Anaesthesia · Local Anaesthetics and Regional Anaesthesia (Spinal, Epidural, Nerve Blocks)

A patient undergoing spinal anaesthesia for elective hip replacement develops sudden hypotension (BP 80/50 mmHg) and bradycardia (HR 42 bpm) 10 minutes after intrathecal injection of hyperbaric bupivacaine 15 mg.

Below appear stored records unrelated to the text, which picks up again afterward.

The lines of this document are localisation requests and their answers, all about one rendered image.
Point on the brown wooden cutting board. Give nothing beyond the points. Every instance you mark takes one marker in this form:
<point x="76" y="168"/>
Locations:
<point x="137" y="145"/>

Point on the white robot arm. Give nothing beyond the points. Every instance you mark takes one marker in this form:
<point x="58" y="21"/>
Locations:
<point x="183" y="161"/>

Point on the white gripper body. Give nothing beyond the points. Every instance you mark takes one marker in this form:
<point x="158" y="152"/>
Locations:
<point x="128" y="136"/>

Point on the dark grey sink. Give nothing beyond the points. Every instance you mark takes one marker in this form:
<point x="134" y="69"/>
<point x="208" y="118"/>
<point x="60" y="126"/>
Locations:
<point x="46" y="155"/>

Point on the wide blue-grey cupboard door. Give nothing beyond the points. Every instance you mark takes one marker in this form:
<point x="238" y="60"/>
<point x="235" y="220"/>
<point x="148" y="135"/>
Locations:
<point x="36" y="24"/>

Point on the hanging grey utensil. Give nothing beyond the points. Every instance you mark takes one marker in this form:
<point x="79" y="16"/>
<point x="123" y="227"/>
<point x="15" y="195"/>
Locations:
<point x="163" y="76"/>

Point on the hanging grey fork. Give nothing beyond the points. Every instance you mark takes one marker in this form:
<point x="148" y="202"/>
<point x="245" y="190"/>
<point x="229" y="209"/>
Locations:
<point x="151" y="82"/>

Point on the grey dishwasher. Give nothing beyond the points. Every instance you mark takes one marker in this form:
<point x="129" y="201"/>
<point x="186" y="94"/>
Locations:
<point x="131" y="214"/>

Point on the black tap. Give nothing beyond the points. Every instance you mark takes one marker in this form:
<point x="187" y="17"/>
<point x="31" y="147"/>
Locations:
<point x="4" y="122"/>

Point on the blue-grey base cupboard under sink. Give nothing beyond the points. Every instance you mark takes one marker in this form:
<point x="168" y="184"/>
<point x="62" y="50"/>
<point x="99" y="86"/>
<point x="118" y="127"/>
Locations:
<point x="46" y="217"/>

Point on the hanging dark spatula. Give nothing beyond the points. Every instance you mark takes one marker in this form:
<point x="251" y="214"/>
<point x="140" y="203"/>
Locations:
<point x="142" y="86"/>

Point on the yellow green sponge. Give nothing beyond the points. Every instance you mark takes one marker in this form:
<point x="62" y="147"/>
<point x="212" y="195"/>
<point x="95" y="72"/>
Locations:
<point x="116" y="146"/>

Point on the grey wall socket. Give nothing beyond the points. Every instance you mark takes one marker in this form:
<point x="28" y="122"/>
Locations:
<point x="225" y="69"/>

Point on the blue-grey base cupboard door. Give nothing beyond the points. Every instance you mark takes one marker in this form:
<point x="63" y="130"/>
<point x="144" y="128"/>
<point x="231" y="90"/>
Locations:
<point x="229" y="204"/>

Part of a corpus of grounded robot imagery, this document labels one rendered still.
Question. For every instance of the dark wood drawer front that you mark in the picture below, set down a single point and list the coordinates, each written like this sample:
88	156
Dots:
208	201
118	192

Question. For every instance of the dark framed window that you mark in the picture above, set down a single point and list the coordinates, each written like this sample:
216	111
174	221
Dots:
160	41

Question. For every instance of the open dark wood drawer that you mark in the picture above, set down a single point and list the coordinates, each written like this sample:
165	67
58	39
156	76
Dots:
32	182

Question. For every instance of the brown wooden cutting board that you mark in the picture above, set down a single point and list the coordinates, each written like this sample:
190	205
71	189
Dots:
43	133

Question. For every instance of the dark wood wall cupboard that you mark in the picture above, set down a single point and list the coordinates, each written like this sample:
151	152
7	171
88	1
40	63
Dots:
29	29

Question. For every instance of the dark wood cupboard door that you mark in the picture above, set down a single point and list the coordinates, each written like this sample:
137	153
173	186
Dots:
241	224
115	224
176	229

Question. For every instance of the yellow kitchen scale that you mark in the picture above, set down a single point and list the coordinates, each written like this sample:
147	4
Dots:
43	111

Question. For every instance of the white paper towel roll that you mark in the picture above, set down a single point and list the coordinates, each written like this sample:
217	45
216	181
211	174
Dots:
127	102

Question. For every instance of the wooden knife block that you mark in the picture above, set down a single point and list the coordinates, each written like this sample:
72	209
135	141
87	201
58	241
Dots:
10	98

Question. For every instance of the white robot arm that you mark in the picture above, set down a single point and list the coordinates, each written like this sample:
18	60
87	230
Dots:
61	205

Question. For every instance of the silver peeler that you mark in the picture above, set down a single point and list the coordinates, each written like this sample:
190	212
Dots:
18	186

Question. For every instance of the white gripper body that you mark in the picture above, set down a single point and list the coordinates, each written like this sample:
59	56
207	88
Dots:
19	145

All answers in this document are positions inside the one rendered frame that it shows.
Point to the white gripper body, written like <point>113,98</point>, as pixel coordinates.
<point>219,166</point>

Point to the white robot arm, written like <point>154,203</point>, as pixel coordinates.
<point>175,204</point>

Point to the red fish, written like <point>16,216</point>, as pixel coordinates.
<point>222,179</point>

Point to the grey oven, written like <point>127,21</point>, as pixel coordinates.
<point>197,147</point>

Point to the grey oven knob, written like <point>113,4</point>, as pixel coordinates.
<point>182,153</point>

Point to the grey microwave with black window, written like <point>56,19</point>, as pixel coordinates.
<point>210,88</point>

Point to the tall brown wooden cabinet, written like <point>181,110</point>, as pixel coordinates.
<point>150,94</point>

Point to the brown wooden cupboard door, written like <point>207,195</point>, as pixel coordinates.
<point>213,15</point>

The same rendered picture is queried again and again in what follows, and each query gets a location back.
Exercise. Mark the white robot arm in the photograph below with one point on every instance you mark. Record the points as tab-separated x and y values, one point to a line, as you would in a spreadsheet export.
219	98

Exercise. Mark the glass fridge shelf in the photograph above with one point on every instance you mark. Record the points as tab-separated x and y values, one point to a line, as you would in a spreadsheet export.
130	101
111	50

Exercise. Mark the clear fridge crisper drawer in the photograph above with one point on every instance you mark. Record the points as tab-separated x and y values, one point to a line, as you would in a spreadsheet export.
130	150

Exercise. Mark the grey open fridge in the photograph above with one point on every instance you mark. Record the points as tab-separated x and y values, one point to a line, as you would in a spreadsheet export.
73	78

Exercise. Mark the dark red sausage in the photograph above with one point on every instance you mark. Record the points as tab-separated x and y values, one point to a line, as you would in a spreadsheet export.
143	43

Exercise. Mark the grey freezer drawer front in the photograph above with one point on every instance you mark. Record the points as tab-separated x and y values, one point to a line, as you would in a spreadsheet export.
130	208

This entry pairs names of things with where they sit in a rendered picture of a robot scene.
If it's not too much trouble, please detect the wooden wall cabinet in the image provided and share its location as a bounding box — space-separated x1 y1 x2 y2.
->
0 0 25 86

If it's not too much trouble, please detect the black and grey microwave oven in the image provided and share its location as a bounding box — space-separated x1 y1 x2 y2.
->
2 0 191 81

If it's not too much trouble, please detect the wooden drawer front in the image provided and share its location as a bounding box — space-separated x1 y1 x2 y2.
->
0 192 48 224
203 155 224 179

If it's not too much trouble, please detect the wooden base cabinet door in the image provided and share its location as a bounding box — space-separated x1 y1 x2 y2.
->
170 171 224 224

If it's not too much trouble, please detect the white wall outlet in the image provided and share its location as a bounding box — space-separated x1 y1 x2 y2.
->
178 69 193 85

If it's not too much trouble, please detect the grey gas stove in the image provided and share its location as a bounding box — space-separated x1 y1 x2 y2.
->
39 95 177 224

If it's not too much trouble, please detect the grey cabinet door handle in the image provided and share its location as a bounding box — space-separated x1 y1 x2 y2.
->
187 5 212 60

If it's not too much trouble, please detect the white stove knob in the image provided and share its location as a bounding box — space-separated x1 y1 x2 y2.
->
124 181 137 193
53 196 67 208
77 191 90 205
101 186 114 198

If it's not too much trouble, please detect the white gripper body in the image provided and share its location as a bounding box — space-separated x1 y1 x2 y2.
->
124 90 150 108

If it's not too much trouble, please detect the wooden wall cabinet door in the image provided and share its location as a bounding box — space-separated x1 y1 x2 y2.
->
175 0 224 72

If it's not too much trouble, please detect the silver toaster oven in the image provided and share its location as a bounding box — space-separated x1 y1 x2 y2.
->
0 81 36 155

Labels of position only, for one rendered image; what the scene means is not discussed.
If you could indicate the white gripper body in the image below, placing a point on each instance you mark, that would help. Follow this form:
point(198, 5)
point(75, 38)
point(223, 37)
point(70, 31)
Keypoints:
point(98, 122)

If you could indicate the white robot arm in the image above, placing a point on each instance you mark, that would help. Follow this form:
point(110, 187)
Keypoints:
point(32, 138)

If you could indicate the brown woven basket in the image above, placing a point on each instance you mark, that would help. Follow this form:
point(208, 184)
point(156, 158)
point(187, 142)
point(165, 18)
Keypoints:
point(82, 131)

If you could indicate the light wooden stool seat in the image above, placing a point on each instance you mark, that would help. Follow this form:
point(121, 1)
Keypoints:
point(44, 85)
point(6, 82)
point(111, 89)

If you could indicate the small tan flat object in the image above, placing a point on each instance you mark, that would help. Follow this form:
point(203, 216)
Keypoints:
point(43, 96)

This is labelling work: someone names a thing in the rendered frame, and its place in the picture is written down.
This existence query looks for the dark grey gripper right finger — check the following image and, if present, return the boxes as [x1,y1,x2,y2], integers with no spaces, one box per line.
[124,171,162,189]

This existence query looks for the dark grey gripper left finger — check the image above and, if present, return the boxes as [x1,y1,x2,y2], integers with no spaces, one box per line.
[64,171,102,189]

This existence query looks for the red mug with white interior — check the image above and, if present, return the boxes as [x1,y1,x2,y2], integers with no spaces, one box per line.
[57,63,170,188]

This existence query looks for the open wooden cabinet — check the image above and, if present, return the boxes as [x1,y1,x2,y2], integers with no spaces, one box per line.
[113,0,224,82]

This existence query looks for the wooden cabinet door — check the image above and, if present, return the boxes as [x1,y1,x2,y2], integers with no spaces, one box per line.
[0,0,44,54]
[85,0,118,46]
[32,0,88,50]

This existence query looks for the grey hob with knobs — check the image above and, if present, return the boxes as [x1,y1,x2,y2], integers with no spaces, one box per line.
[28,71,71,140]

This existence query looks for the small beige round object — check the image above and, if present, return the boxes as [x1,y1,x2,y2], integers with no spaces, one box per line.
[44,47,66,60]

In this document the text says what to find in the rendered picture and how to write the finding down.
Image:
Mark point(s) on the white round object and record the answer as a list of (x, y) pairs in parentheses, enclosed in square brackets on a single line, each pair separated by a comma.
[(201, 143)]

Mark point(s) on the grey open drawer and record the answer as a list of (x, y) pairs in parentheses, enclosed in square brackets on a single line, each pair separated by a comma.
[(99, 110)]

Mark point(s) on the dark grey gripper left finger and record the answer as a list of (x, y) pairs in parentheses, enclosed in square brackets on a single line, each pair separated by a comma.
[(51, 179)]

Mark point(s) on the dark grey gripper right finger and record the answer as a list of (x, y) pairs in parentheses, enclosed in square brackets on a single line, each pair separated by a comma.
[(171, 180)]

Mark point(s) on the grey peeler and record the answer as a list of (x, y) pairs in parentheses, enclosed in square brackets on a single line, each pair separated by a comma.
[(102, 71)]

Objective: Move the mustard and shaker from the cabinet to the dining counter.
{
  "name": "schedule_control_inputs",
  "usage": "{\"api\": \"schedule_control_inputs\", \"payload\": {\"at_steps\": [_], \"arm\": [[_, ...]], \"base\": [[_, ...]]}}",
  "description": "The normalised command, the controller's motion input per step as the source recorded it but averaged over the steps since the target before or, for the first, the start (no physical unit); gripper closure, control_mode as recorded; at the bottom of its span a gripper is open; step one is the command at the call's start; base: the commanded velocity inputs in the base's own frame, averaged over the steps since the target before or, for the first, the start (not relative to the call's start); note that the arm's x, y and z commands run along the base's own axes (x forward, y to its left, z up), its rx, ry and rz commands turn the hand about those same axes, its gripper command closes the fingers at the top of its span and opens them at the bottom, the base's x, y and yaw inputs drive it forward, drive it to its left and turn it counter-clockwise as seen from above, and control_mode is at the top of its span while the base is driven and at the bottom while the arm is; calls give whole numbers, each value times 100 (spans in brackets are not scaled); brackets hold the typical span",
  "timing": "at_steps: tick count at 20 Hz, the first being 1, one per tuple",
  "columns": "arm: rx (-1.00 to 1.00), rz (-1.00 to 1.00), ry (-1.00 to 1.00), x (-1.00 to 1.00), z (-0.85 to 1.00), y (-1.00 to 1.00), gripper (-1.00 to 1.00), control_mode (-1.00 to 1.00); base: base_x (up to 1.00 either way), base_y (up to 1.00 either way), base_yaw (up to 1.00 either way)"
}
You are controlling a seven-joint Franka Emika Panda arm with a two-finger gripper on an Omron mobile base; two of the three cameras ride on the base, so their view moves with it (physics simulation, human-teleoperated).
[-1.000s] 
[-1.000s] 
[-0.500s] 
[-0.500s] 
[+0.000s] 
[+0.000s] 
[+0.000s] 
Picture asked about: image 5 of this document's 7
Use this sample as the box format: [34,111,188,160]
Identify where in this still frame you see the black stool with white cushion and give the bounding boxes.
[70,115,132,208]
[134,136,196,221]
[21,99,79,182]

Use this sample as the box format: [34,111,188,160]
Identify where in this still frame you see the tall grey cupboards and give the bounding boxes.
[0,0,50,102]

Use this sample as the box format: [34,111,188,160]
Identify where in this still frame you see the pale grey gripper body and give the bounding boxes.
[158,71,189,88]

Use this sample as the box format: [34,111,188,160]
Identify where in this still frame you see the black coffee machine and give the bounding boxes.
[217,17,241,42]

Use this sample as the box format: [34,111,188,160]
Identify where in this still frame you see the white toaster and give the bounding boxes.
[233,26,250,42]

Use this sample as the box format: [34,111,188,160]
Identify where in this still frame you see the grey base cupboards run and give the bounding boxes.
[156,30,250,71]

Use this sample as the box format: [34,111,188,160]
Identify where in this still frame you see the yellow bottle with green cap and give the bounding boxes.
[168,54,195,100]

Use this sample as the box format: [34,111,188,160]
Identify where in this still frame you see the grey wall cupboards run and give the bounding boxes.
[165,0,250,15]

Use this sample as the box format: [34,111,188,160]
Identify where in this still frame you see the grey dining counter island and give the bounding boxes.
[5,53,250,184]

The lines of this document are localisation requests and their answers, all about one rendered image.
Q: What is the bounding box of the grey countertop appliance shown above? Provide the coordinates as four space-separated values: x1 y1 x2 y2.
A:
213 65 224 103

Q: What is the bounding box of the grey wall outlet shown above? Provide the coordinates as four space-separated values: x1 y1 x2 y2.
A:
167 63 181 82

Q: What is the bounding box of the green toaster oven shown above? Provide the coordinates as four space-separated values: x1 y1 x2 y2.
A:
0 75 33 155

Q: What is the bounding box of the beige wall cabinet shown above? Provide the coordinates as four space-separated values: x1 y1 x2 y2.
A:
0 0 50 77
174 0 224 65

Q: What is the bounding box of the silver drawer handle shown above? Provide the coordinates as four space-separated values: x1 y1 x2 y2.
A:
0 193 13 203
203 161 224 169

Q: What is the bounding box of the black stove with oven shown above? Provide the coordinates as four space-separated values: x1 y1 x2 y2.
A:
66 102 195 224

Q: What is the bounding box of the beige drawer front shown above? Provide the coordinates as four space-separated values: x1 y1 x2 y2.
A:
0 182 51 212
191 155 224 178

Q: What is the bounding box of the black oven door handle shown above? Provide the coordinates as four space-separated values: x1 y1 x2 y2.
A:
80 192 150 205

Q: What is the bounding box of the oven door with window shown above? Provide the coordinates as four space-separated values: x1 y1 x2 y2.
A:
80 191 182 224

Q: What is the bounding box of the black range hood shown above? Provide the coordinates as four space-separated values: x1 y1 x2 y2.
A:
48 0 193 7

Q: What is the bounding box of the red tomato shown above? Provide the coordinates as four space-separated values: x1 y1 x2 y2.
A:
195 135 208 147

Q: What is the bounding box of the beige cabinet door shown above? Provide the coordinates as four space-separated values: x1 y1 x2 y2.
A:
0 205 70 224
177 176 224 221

The MOST appropriate initial management sequence is:

  • A IV atropine 0.6 mg first for bradycardia, then vasopressors for hypotension
  • B IV adrenaline 0.1 mg for both hypotension and bradycardia
  • C Reversal of spinal with intrathecal saline flush
  • D IV ephedrine 6 mg + rapid IV fluid bolus 500 mL + Trendelenburg position
Correct answer: D. IV ephedrine 6 mg + rapid IV fluid bolus 500 mL + Trendelenburg position

Explanation

Hypotension after spinal anaesthesia (sympathectomy-induced vasodilatation + reduced venous return) with bradycardia (Bezold-Jarisch reflex, high T4 sympathetic block) requires: (1) IV fluid bolus to restore preload, (2) vasopressor — ephedrine (mixed alpha+beta agonist) is historically preferred for spinal hypotension though phenylephrine is now preferred in obstetrics; (3) Trendelenburg to increase venous return. Atropine is added for symptomatic bradycardia (HR <50 + symptoms) but ephedrine's chronotropic and vasopressor properties address both. Adrenaline is reserved for severe refractory block or cardiac arrest.

Reference: Morgan & Mikhail's Clinical Anesthesiology, 6th ed.